Schäden nach der Explosion
Vor knapp drei Wochen kam es bei einem Testflug von Blue Origins New‑Glenn-Rakete zu einer Explosion, die den zugehörigen Startkomplex erheblich zerstörte. Trümmer, beschädigte Infrastruktur und ein stark beanspruchtes Flammenschutzsystem machten den Wiederaufbau zu einer dringenden Aufgabe.
Wiederaufbaumaßnahmen
Blue Origin hat sofort ein spezialisiertes Team mobilisiert, das die beschädigten Strukturen begutachtet und mit den Reparaturarbeiten beginnt. Der Fokus liegt zunächst auf der Stabilisierung der Fundamentierung, dem Austausch defekter Flammenschutzböden und der Wiederherstellung der Versorgungsleitungen.
Zeitplan für den Neustart
Das Unternehmen hat angekündigt, die Bauarbeiten zügig voranzutreiben, um im Laufe des Jahres wieder startfähig zu sein. Interne Zielvorgaben sehen vor, dass die wichtigsten Systeme bis zum Jahresende wieder betriebsbereit sind, wobei weitere Tests und Zertifizierungen folgen.
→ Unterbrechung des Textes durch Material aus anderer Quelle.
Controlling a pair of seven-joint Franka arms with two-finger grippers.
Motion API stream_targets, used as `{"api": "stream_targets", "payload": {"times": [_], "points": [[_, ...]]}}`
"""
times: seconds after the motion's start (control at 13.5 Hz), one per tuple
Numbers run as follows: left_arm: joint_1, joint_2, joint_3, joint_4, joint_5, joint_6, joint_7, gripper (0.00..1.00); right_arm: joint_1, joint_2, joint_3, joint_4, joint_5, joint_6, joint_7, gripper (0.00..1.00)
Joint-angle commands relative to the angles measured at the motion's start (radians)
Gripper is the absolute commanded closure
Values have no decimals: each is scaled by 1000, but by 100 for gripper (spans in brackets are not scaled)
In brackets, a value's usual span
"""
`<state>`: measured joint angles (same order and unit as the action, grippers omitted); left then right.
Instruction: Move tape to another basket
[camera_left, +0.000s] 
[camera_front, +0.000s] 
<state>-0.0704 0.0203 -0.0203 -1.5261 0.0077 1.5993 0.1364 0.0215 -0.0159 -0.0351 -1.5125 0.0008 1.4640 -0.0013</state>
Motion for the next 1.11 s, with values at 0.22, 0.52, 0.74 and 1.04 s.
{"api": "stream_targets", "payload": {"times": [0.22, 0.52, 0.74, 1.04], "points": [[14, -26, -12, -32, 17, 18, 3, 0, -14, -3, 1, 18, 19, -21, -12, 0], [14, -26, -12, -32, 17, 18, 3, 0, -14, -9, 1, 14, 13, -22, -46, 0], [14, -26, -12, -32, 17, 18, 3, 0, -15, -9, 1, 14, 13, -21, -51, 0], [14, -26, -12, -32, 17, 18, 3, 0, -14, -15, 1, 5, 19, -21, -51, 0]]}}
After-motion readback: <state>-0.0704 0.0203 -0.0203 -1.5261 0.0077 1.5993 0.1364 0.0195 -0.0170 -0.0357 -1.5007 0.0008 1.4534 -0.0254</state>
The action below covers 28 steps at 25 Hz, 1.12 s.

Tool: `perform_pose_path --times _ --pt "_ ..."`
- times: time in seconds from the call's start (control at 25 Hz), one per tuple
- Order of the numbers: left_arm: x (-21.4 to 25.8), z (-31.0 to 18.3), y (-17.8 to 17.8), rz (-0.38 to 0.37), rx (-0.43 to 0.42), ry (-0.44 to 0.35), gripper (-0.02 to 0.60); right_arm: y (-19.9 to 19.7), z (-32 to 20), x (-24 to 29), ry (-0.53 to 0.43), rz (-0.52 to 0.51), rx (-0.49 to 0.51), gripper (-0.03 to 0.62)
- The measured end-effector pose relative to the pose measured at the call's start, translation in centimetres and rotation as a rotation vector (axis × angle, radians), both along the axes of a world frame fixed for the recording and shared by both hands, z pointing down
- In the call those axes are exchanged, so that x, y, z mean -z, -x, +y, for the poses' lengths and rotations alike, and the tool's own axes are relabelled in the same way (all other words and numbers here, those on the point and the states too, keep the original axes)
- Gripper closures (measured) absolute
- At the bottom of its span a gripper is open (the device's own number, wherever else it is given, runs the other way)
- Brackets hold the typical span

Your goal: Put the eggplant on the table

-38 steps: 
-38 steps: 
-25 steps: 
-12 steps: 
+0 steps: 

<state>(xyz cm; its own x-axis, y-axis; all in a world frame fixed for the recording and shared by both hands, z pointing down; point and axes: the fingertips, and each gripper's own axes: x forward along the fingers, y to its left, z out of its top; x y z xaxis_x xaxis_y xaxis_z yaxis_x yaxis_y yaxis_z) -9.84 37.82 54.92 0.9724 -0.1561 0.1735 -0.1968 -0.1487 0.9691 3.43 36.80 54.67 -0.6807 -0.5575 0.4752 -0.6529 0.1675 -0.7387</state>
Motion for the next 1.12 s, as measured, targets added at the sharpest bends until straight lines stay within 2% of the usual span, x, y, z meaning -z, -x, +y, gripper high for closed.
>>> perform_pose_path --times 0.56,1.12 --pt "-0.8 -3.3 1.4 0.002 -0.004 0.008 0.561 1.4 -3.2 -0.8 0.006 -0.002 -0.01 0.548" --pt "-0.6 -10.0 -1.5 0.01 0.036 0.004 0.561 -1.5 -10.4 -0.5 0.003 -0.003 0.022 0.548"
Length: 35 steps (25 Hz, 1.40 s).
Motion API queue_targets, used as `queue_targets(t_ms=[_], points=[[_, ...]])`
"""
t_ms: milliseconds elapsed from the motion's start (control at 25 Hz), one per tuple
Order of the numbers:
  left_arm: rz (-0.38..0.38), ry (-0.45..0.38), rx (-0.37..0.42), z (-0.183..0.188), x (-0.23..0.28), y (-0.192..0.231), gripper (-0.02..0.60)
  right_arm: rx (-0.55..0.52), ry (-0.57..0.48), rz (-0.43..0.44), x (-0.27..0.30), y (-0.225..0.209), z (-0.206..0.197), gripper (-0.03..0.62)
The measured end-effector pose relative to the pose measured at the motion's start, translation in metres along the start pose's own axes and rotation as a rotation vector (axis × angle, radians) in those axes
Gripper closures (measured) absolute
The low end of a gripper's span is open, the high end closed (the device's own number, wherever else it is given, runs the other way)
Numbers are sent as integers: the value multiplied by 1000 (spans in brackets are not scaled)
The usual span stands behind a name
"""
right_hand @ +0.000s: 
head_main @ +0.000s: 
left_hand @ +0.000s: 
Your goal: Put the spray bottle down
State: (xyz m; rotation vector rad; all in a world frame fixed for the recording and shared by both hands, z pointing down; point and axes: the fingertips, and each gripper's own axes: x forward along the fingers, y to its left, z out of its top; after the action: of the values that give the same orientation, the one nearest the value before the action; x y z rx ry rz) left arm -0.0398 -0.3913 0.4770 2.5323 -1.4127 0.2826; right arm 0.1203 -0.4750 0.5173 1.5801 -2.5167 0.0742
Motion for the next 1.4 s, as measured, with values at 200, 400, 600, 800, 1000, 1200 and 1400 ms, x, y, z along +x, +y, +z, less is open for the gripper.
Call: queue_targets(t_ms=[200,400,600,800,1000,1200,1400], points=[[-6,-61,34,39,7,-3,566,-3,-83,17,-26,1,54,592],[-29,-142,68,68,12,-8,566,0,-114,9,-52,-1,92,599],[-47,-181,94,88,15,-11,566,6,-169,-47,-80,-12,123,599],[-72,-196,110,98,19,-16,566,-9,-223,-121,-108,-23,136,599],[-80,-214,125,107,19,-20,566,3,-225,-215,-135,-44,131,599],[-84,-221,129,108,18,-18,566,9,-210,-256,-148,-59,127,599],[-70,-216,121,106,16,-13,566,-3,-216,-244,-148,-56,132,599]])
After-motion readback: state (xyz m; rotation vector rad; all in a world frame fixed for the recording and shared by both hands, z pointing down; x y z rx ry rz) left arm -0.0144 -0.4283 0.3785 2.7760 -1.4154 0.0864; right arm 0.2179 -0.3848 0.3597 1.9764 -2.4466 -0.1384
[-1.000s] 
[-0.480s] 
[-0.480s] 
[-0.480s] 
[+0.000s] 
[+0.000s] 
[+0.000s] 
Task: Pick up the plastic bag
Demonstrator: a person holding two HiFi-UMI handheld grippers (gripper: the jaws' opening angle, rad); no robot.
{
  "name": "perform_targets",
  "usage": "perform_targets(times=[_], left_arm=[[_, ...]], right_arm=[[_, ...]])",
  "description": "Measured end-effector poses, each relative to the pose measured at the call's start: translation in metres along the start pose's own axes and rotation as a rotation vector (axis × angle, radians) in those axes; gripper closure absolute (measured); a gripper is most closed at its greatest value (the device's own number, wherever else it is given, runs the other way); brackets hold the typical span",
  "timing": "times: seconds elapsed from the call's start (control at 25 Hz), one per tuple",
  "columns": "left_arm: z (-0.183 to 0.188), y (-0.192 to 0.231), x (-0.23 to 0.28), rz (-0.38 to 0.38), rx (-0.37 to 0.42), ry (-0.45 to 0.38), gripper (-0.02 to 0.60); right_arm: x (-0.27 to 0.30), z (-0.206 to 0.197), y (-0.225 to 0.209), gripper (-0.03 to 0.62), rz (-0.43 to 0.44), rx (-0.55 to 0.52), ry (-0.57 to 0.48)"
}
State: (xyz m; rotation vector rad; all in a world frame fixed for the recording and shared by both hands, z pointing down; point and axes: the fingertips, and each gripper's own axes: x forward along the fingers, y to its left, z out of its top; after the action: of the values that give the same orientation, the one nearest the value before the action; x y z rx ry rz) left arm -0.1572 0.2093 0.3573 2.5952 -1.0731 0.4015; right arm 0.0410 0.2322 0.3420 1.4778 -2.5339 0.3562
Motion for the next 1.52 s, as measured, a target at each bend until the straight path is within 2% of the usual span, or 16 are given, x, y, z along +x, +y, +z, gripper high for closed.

Auswirkungen auf das Launch‑Programm
Der Ausfall des Startplatzes hat den Zeitplan für mehrere geplante Missionen verzögert. Blue Origin arbeitet eng mit Partnern und Kunden zusammen, um alternative Startmöglichkeiten zu prüfen und die Auswirkungen auf Lieferungen von Satelliten und anderen Nutzlasten zu minimieren.
Weiteres Vorgehen
Zusätzlich zu den physischen Reparaturen führt das Unternehmen eine umfassende Ursachenanalyse der Explosion durch, um zukünftige Vorfälle zu verhindern. Die Ergebnisse sollen in die Weiterentwicklung von New Glenn und die Sicherheitsprotokolle des Unternehmens einfließen.